Il me perturbait avec son flot de paroles.

— Comment veux-tu que je passe au-dessus de ça ? lui répondis-je. Tu m’as tabassé pour la troisième fois, et la prochaine ce sera quoi ?

— Mais ça ne se reproduira jamais, on va faire une thérapie c’est toi qui ne veut pas faire d’efforts ! Ce n’est pas une raison pour se séparer, des tas de couples se tapent et se battent tous les jours, ce n’est pas pour autant qu’ils divorcent !

Je ripostais que je ne voyais pas ma vie de couple ainsi. Il insista de nouveau sur le fait que j’avais « abandonné » ma famille et que de toute façon c’est beaucoup plus facile pour moi d’aller de l’avant. J’avais les larmes aux yeux et je fondis en larmes.

— Non, c'est faux ! Tu crois vraiment que c’est plus simple pour moi.

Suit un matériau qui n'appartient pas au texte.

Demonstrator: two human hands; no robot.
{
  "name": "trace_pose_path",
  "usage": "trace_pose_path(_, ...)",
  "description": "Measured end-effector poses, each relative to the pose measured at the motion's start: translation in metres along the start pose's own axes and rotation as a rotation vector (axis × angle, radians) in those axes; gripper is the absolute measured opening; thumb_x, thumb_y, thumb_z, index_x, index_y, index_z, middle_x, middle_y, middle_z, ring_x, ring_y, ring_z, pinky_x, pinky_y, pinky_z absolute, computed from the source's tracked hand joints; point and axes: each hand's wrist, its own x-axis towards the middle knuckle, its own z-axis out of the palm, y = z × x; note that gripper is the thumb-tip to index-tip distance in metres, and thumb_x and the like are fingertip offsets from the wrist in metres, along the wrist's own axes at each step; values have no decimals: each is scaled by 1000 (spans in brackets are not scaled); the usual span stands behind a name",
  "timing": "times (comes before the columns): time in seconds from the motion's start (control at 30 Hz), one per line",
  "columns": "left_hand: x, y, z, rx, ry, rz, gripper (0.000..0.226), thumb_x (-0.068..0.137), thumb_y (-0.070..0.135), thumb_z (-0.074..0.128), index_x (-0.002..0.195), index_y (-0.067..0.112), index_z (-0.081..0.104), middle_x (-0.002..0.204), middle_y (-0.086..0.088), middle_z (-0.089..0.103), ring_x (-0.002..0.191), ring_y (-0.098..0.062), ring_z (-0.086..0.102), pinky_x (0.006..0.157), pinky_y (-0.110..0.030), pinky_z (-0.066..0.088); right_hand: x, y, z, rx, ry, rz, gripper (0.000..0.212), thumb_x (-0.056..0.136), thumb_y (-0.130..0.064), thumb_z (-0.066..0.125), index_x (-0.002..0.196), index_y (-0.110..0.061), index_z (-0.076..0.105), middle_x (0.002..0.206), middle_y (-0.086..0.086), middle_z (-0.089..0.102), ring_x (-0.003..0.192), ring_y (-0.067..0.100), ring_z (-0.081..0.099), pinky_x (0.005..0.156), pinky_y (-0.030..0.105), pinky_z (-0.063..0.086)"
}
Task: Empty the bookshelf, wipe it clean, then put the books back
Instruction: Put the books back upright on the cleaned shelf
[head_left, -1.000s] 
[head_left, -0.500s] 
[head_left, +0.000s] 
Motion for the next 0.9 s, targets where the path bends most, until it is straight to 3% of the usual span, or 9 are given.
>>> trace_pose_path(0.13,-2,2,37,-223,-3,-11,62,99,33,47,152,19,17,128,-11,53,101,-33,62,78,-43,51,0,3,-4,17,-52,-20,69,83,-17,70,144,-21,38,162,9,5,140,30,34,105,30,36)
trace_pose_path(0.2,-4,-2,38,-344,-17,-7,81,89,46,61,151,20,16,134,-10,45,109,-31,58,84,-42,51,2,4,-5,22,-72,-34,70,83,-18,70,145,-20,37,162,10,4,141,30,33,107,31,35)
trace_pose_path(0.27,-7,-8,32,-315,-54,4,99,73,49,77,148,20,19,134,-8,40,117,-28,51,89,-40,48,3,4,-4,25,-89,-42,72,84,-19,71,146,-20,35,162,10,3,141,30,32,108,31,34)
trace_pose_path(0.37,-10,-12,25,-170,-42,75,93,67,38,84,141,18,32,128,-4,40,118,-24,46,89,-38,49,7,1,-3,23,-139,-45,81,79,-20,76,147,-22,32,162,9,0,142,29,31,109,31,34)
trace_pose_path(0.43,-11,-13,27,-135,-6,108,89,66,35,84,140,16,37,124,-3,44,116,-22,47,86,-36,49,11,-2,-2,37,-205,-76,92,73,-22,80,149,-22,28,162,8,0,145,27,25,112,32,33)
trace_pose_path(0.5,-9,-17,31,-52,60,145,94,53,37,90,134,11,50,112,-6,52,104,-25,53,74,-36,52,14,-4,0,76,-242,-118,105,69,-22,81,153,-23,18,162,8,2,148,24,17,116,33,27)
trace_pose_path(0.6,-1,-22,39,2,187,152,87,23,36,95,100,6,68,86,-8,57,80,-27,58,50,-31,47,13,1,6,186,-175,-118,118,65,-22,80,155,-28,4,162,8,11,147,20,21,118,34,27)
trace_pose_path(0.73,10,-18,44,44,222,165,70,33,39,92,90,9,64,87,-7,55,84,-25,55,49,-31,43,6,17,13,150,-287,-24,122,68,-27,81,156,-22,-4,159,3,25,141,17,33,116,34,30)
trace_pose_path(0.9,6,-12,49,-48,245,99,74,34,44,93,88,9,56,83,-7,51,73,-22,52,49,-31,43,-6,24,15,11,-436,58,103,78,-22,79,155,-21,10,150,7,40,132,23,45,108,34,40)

Je vis dans un appartement qui est aussi grand que la chambre de ma fille, j’ai du mal à payer mon loyer avec mon petit salaire !

Voici ce qu’il ne faut surtout pas faire en face d’un manipulateur : Ne lui confiez jamais vos faiblesses. Ils ne supportent pas est que l’on puisse s’en sortir sans eux, ils nous rendent dépendant et nous font croire que la vie serait impossible seuls.

— Et puis, ajouta-t-il, tu travailles beaucoup moins d’heures que moi, tu pourrais prendre les filles plus souvent !

Lorsque je lui répondis que j’avais proposé à Lara maintes fois de venir chez moi, il rétorqua aussi sec :

— C’est normal chez toi ce n’est pas chez elle !

À bout de souffle à force d'entendre d'autres inepties, je lui répondis que de toute façon je ne prendrais aucune décision avant mon rendez-vous qui se tenait la semaine suivante chez ma thérapeute. Je lui demandais de ne pas m’appeler avant ce jour-là, ce à quoi il consentit.

— Mais c’est toi qui me rappelle, ajouta-t-il.

Je n'eus même pas la force et de me déshabiller de me doucher, ce fut impossible, je gardais mon blouson dans le lit, je dormis très mal mon corps n'arrêtait pas de trembler, et j'eus très froid toute la nuit. Impossible non plus de me réchauffer.